- _WHAT TO PRODUCE_
Go through the records and extract every line with the word "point".

- _Entries taken from a collection_
────────────────
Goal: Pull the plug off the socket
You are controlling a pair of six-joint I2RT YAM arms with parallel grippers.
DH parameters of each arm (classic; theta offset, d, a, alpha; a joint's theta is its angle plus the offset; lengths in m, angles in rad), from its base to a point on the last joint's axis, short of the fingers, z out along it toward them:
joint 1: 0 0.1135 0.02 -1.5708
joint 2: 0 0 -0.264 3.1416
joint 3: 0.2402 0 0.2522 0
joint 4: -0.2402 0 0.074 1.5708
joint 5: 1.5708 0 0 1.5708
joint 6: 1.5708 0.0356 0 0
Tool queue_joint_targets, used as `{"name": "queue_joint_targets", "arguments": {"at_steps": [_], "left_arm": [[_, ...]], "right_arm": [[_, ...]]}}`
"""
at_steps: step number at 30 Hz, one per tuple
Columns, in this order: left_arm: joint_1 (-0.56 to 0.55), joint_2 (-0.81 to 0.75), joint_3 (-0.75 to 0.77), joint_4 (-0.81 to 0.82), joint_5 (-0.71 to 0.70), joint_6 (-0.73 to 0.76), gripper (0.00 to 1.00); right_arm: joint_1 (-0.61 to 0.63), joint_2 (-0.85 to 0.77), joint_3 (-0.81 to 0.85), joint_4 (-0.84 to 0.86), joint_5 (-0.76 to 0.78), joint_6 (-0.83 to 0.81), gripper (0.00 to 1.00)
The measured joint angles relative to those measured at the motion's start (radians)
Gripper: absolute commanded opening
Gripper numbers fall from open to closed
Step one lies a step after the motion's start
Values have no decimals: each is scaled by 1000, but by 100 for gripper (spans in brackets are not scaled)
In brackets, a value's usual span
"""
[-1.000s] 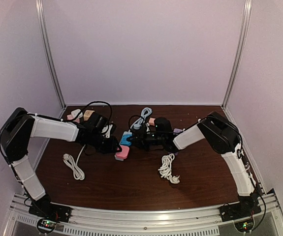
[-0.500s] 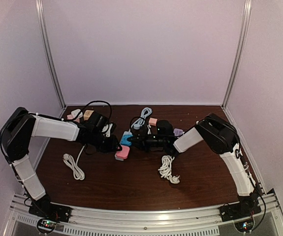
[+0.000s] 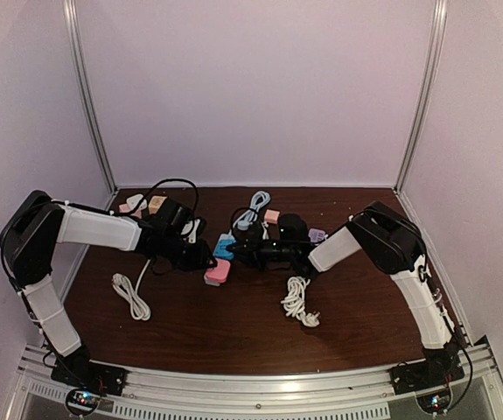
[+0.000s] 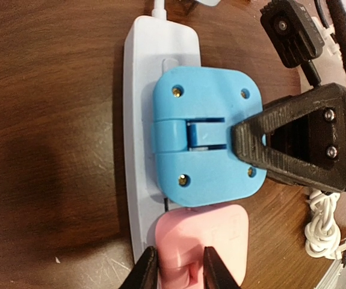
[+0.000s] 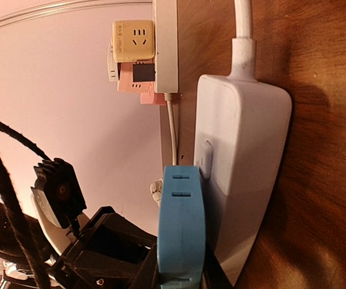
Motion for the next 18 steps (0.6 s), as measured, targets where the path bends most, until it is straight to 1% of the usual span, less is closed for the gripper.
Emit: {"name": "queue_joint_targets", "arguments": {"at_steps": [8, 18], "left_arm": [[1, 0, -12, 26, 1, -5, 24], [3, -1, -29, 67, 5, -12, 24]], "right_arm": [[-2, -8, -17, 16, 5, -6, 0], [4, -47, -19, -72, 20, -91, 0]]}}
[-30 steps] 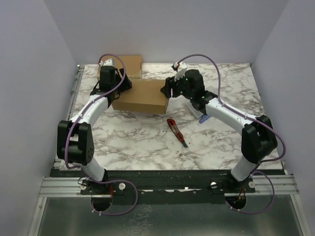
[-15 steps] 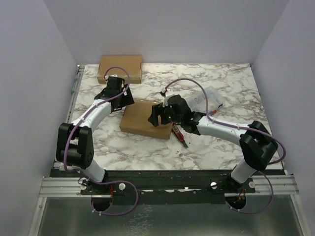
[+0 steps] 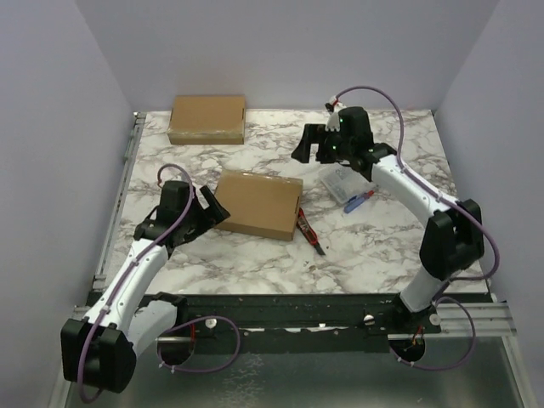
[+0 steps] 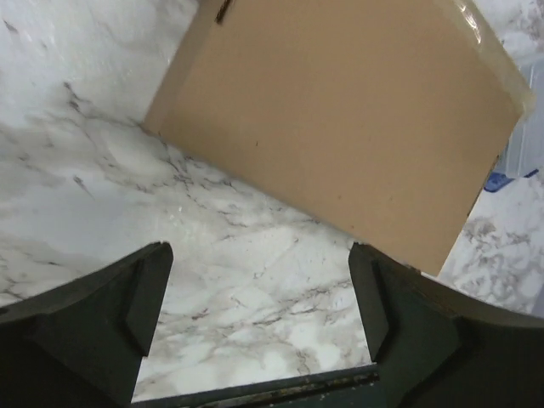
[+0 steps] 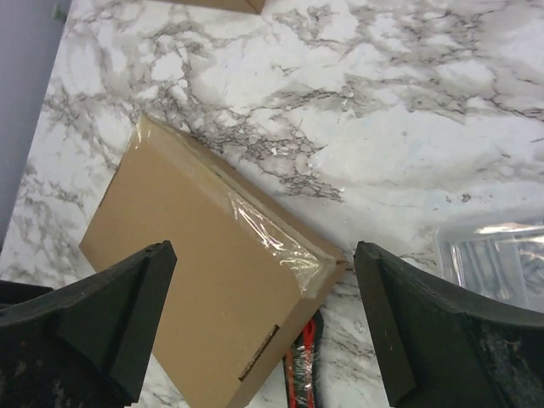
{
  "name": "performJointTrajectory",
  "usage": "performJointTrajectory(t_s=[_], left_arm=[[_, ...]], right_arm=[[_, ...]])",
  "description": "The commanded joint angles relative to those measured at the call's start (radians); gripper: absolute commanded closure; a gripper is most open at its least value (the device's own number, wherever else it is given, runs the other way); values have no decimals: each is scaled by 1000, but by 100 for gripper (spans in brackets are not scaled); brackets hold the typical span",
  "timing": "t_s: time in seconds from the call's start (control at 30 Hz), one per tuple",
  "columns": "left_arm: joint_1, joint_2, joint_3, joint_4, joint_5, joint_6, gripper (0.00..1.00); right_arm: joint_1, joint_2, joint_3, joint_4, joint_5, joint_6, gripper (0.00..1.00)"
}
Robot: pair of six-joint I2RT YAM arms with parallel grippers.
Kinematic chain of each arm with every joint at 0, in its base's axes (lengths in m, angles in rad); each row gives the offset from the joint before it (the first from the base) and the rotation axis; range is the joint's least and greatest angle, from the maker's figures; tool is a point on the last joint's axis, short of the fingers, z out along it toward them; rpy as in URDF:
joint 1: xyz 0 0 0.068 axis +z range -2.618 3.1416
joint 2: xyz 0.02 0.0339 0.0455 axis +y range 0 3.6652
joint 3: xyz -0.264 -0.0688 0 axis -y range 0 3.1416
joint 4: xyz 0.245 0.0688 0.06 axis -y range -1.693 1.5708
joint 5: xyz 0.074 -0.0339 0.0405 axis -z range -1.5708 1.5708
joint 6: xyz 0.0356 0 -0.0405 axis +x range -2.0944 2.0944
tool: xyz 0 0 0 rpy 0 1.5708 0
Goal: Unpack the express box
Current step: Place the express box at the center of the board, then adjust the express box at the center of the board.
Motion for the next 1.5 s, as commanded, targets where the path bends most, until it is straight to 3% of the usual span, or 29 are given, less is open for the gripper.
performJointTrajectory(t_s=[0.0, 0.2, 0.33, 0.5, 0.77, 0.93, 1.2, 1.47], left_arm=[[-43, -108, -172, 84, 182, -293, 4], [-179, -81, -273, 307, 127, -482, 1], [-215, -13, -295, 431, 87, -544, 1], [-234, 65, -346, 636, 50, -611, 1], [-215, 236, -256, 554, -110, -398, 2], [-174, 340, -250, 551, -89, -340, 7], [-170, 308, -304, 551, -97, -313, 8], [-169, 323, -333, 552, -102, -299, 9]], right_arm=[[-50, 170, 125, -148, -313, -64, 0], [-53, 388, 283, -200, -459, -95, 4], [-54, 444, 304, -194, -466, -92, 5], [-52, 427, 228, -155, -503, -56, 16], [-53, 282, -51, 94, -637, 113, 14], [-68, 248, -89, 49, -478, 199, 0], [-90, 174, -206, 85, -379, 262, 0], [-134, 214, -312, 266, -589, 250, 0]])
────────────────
- _PROBLEM SOLUTION_
DH parameters of each arm (classic; theta offset, d, a, alpha; a joint's theta is its angle plus the offset; lengths in m, angles in rad), from its base to a point on the last joint's axis, short of the fingers, z out along it toward them:
Kinematic chain of each arm with every joint at 0, in its base's axes (lengths in m, angles in rad); each row gives the offset from the joint before it (the first from the base) and the rotation axis; range is the joint's least and greatest angle, from the maker's figures; tool is a point on the last joint's axis, short of the fingers, z out along it toward them; rpy as in URDF:

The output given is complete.